→ **Task brief**
Set down exactly the lines below between the line holding "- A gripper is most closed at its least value" and the line holding "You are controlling", inclusive; no other line belongs in the answer.
=== Begin Enclosure ===
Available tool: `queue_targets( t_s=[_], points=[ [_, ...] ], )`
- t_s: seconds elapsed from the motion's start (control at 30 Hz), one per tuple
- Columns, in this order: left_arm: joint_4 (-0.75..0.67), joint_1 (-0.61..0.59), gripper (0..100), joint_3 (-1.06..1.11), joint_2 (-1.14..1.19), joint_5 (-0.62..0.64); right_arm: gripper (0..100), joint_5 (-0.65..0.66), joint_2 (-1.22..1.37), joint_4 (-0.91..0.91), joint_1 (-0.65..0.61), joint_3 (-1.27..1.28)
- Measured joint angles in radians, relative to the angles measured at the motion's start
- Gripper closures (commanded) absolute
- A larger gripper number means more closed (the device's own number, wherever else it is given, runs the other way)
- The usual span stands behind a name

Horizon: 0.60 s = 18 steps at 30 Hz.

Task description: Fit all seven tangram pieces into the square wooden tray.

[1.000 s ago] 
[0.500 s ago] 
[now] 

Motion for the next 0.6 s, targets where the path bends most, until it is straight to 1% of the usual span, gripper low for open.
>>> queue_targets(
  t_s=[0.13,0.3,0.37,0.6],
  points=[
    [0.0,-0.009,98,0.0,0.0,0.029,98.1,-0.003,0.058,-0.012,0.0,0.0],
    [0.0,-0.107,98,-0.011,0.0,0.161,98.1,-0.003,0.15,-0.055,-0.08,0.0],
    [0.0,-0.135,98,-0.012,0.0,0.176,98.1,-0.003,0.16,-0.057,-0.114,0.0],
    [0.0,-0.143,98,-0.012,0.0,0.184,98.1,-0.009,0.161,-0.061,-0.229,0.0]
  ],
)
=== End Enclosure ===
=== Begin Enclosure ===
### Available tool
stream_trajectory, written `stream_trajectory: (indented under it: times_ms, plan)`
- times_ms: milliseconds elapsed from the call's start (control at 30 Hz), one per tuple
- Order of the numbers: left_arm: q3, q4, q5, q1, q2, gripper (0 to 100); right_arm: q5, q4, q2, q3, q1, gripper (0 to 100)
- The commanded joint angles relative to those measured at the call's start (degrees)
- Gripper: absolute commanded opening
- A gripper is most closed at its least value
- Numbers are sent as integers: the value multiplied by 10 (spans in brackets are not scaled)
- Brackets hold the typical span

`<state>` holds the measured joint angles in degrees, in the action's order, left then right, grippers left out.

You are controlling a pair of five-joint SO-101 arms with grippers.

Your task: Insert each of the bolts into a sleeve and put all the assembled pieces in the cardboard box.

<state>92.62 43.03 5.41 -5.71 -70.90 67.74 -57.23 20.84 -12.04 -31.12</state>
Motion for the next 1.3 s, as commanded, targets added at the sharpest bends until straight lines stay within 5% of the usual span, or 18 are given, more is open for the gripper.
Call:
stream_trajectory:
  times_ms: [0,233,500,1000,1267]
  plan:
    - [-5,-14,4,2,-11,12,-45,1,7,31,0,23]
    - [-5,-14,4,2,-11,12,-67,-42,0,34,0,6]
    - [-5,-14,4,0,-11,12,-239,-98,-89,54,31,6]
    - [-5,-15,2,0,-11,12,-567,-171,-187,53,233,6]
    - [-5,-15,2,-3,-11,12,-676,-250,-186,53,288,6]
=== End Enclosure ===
→ **Answer to the problem**
- A gripper is most closed at its least value
- Numbers are sent as integers: the value multiplied by 10 (spans in brackets are not scaled)
- Brackets hold the typical span

`<state>` holds the measured joint angles in degrees, in the action's order, left then right, grippers left out.

You are controlling a pair of five-joint SO-101 arms with grippers.

Nothing remains to be answered in this exercise.